Supreme Court Of India|04 February, 1998

JUDGMENT / ORDER

1. The appellant before us has felt aggrieved by the decision rendered by the High Court of Bombay dismissing his writ petition under Article 227 of the Constitution of India. That writ petition was directed against the order of the learned Single Member of the Maharashtra Revenue Tribunal exercising jurisdiction under Section 111 of the Bombay Tenancy and Agricultural Lands (Vidarbha Region) Act, 1958. Section 111 of the Act reads as under:
"111. (1) Notwithstanding anything contained in the Bombay Revenue Tribunal Act, 1957, an application for revision may be made in the Maharashtra Revenue Tribunal constituted under the said Act against any order of the Collector on the following grounds only-
(a) that the order of the Collector was contrary to law; or
(b) that the Collector failed to determine some material issue of law; or
(c) that there was a substantial defect in following the procedure prescribed by this Act, which has resulted in the miscarriage of justice.

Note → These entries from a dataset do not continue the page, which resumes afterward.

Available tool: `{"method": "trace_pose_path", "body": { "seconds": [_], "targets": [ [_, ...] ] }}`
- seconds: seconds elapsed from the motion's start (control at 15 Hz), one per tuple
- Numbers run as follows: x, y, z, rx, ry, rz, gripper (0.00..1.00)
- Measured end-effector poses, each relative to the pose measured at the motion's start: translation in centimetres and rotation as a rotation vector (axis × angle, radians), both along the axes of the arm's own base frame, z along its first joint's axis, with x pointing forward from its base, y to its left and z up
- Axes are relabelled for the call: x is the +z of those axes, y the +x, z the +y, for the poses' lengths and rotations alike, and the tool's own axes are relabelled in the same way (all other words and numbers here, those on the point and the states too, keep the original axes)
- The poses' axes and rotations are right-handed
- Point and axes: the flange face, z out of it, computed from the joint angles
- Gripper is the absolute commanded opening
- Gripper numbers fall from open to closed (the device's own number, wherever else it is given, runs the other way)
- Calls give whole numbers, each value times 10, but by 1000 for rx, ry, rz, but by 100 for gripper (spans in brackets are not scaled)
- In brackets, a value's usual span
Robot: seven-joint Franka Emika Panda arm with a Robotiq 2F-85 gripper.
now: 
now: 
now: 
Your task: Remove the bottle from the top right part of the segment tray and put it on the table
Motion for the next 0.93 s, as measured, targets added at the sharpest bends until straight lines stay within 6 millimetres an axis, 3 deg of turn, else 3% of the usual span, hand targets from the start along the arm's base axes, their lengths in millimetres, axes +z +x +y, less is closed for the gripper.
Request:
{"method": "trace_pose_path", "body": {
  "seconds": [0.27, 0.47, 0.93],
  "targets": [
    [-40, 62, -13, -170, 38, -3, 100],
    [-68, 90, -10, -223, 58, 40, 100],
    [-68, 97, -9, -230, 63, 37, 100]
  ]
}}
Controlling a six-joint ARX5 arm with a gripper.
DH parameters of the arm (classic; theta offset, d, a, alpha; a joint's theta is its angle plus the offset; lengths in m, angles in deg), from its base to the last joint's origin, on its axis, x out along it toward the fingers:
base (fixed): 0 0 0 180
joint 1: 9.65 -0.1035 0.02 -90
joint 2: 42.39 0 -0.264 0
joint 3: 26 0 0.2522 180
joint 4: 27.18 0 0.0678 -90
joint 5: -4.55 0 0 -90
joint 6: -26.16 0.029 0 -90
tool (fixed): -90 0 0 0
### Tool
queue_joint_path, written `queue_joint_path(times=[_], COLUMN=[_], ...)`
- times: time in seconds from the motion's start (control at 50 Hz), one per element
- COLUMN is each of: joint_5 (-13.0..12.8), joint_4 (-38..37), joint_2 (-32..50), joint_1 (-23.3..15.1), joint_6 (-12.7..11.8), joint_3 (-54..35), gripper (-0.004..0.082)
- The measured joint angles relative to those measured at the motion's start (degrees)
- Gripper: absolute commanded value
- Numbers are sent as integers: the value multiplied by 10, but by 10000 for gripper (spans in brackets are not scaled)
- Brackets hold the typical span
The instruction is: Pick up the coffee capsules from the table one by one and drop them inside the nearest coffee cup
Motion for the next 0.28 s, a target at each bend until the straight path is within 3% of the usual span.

(2) In deciding applications under this section the Maharashtra Revenue Tribunal shall follow the procedure which may be prescribed by rules made under this Act after consultation with the Maharashtra Revenue Tribunal."
2. It is therefore, obvious that the Tribunal could interfere with the orders of the authorities below if there is any error of law and could not re-examine the pure questions of fact.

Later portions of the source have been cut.